With a suffering sigh, for my fingers and toes would have been thankful had they retained any feeling at all, I packed my binoculars, star chart, and gloves away into my pack and went inside. Where the red Betelgeuse was pretty and the glowing Procyon was easy, Sirius was taunting me, hanging just under the treeline of the neighbors across the street, its laughter floating through the night sky for weeks afterwards.
It was unreliable at best on the nights when training had me walking home from the academy at ten p.m., alone and trying not to freeze. January had come and gone, my stargazing exploits cut short in favor of more training and trying to keep up with Ino. The night wind had returned, straight down from the forest and reveling in its power to nip at the heels of strangers and contribute to the protection of the village. Missing-nin didn't want to show up when their greatest enemy was the cold itself.

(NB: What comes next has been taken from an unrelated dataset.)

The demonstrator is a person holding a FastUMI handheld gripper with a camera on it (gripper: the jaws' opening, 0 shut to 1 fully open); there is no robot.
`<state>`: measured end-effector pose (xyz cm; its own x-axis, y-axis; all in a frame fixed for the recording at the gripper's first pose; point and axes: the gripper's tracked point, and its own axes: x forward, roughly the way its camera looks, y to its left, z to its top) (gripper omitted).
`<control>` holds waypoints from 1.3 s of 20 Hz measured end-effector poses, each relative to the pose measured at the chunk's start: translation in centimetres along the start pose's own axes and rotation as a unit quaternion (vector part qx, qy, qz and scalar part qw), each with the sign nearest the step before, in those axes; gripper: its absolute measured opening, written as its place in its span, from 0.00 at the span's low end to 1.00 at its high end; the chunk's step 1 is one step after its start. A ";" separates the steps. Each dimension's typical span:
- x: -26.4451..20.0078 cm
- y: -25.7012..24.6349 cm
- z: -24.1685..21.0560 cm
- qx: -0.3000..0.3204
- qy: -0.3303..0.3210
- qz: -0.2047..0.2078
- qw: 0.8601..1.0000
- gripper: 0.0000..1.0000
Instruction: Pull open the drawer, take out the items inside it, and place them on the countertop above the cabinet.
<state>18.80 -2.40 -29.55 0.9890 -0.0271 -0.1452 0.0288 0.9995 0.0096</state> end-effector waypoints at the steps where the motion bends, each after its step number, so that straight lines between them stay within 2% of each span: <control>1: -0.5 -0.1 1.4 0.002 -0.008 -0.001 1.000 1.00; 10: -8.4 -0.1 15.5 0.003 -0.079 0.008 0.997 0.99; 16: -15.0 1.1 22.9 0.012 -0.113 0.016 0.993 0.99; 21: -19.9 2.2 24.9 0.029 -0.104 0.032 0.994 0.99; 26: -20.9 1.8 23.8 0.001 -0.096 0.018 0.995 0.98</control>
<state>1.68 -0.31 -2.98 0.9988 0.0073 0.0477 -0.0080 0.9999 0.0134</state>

I refused to play along, walking instead of running and clutching my pack with my fingers, cursing under my breath my lack of gloves. It was dark, of course, but it wasn't until I left the academy and walked through the market of the village that the stars were really exposed in sharp relief.
There was one problem, I thought, remembering to myself all the nights with my father up on Ryiben Mountain in September. Orion was risen, of course. And the smaller dog and Gemini were present and accounted for, each with their own stories. But there was a bright star dodging the hunter's heels and so many hours of not finding it, or perhaps more not recognizing it, stunned so that my feet paused on the pavement and I looked up for a long minute, trying to reconcile the pictures in my books with the sheer perfection in the night sky.
Mr. Raymo, I appreciate your efforts in that classic three-hundred, sixty-five nights of the starry sky, but you're sadly out of date. Any book who attempts to explain to the reader Sirius, in all its elusive glory, needs to include only full-color, digitally perfect renditions of that great canine. Forget Murzim and Muliphen, forget Aludra and Wezen. The only reason this puppy made it into the history books was the rising of the great star Sirius over the Nile, bringing with it the new year of flooding for the Egyptians. This I learned later, though, in a book unrelated to stargazing. For sure, for being the one star that will always make me stop wherever I am and appreciate in reverent silence, it's no surprise that one star is the brightest in the sky.
The view is worth the effort in the end.
And for a mere puppy dog forever yapping only 8.7 light years away, that's the greatest compliment a shinobi can give.